Your assignment: Down to the last line, transcribe the records verbatim and exclude the images.

Supplied data:
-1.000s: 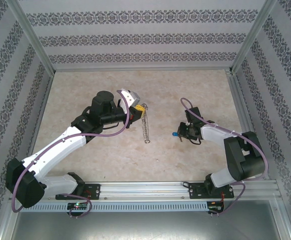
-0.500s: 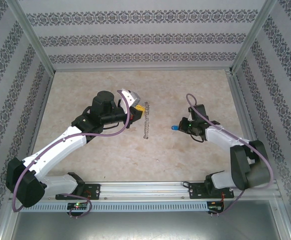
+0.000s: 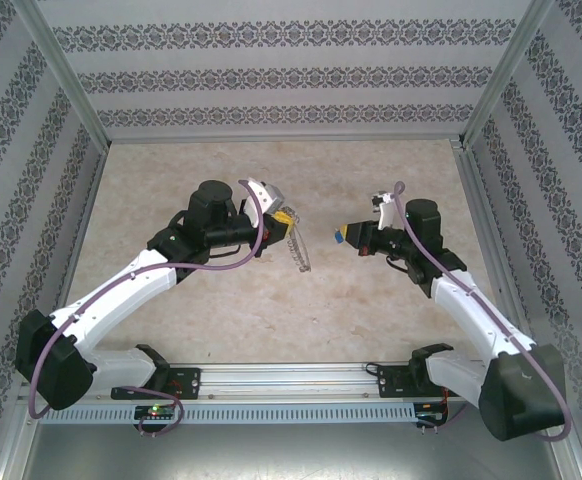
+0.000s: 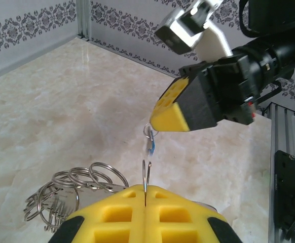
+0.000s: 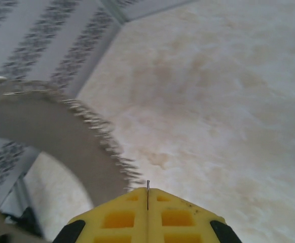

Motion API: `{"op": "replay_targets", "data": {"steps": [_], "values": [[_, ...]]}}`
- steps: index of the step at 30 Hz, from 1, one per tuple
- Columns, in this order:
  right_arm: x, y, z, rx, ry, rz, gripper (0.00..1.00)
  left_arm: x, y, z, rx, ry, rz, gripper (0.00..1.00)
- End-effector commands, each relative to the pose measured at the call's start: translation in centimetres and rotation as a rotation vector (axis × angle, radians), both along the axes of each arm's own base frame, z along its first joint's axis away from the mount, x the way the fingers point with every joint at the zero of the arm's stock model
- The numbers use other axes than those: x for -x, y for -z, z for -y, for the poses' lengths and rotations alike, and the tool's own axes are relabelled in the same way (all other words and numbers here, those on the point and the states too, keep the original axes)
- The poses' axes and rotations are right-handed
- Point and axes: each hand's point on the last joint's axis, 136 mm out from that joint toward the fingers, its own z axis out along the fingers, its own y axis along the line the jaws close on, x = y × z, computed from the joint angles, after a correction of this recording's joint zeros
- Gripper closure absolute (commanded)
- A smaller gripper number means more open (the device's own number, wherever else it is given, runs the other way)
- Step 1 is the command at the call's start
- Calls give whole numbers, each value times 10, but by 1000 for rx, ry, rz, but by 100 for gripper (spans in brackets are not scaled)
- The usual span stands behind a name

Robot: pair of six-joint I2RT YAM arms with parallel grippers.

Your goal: Put the keys on the keyring

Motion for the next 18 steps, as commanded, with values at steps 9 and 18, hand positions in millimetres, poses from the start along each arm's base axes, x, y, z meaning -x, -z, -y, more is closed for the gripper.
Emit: {"op": "replay_targets", "data": {"steps": [9,18], "values": [[29,-88,-12,-120,-162,284,100,11,-46,11,76,126,101,100],[42,-117,-25,-141,-222,359,100,14,-46,19,78,183,74,100]]}}
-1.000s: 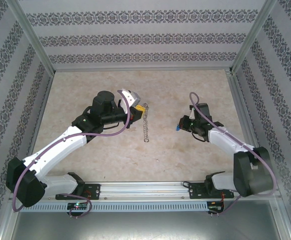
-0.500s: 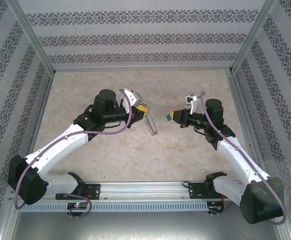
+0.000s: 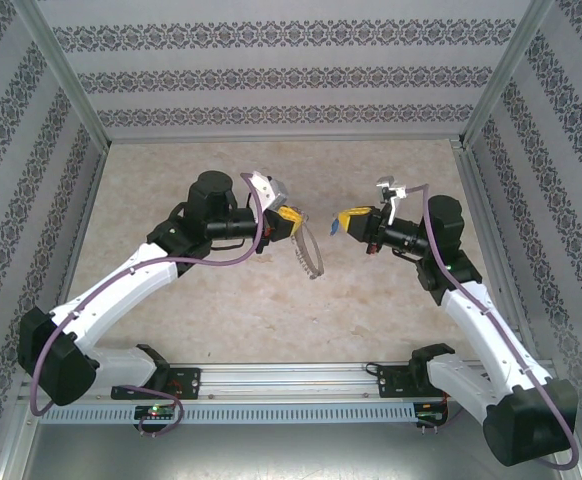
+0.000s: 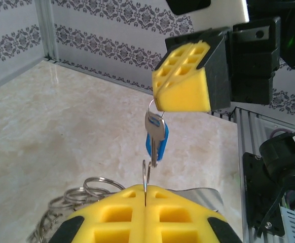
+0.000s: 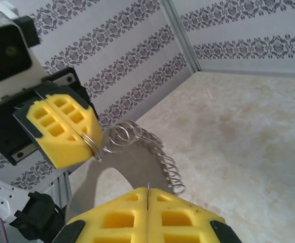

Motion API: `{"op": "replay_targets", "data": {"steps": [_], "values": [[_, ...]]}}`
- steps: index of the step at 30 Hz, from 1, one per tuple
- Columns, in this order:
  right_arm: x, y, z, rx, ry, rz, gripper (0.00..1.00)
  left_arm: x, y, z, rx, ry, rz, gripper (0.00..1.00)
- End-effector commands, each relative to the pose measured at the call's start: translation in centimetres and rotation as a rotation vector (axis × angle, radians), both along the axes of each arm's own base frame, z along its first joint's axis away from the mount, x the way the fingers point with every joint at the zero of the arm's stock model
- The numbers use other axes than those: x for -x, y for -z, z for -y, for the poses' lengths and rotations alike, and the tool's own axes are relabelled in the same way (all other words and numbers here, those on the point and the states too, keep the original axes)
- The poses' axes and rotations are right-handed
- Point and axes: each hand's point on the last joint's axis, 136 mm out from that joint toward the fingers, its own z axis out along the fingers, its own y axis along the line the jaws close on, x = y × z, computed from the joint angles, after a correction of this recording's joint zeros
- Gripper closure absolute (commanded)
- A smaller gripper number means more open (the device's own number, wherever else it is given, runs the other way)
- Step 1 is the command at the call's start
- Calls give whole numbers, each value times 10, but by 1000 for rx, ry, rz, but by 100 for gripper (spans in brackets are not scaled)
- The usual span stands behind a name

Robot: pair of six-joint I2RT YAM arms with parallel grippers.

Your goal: Put the keys on the keyring

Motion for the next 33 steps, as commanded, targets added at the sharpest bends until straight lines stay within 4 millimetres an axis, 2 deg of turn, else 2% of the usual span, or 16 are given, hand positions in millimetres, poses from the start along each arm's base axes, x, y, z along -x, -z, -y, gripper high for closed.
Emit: {"op": "replay_targets", "data": {"steps": [1,7,18,33], "values": [[9,-27,-10,-23,-61,78,100,2,-18,3,26,45,40,100],[17,-35,-26,-19,-118,104,100,2,-17,7,23,61,33,100],[25,-33,-42,-6,-171,96,100,5,-19,8,23,76,34,100],[20,-33,-53,4,-170,99,100,12,-20,12,23,101,30,100]]}}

Response to the exercise:
-1.000s: 
-0.500s: 
+0.000s: 
+0.000s: 
+0.000s: 

Motion API: `{"op": "replay_targets", "data": {"steps": [_], "values": [[_, ...]]}}`
- steps: index of the step at 30 Hz, from 1, one per tuple
- Columns, in this order:
  right_arm: x, y, z, rx, ry, rz, gripper (0.00..1.00)
  left_arm: x, y, z, rx, ry, rz, gripper (0.00..1.00)
- End-effector commands, each relative to the pose measured at the call's start: translation in centimetres and rotation as a rotation vector (axis × angle, radians), both along the axes of each arm's own base frame, z along its first joint's axis away from the mount, x the way the fingers point with every joint at the zero of the arm's stock model
- The numbers use other axes than those: x for -x, y for -z, z for -y, for the poses' lengths and rotations alike, and the tool's own axes are relabelled in the same way (all other words and numbers here, those on the point and the states too, keep the original axes)
- The poses' axes and rotations are right-handed
- Point and axes: each hand's point on the last joint's axis, 136 mm out from that joint toward the fingers, its own z axis out along the fingers, its own y axis along the line the jaws close on, x = y × z, computed from the joint angles, after a correction of this recording's joint zeros
- Gripper closure absolute (commanded)
- A smaller gripper number means more open (the device's own number, wherever else it is given, runs the other way)
- Step 1 is the command at the call's start
- Calls give whole numbers, each value times 10, but by 1000 for rx, ry, rz, but by 100 for gripper (spans in brackets are not scaled)
- The usual span stands behind a name

Robot: pair of six-joint I2RT YAM arms with parallel grippers.

Your goal: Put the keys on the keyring

Motion for the next 18 steps, as commanded, with values at steps 9 and 18, hand positions in millimetres, poses from the start along each arm's base axes, x, y, z meaning -x, -z, -y, more is closed for the gripper.
Emit: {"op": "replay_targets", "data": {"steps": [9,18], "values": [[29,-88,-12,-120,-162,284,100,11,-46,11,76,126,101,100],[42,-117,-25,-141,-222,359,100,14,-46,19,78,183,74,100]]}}
-1.000s: 
-0.500s: 
+0.000s: 
+0.000s: 
+0.000s: 

Motion API: `{"op": "replay_targets", "data": {"steps": [_], "values": [[_, ...]]}}`
- steps: index of the step at 30 Hz, from 1, one per tuple
- Columns, in this order:
  right_arm: x, y, z, rx, ry, rz, gripper (0.00..1.00)
  left_arm: x, y, z, rx, ry, rz, gripper (0.00..1.00)
- End-effector commands, each relative to the pose measured at the call's start: translation in centimetres and rotation as a rotation vector (axis × angle, radians), both along the axes of each arm's own base frame, z along its first joint's axis away from the mount, x the way the fingers point with every joint at the zero of the arm's stock model
- The numbers use other axes than those: x for -x, y for -z, z for -y, for the poses' lengths and rotations alike, and the tool's own axes are relabelled in the same way (all other words and numbers here, those on the point and the states too, keep the original axes)
- The poses' axes and rotations are right-handed
- Point and axes: each hand's point on the last joint's axis, 136 mm out from that joint toward the fingers, its own z axis out along the fingers, its own y axis along the line the jaws close on, x = y × z, computed from the joint angles, after a correction of this recording's joint zeros
- Gripper closure absolute (commanded)
- A smaller gripper number means more open (the device's own number, wherever else it is given, runs the other way)
- Step 1 is the command at the call's start
- Calls give whole numbers, each value times 10, but by 1000 for rx, ry, rz, but by 100 for gripper (spans in brackets are not scaled)
- The usual span stands behind a name

Robot: pair of six-joint I2RT YAM arms with parallel grippers.

Your goal: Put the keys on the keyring

Motion for the next 33 steps, as commanded, targets added at the sharpest bends until straight lines stay within 4 millimetres an axis, 2 deg of turn, else 2% of the usual span, or 16 are given, hand positions in millimetres, poses from the start along each arm's base axes, x, y, z along -x, -z, -y, gripper high for closed.
Emit: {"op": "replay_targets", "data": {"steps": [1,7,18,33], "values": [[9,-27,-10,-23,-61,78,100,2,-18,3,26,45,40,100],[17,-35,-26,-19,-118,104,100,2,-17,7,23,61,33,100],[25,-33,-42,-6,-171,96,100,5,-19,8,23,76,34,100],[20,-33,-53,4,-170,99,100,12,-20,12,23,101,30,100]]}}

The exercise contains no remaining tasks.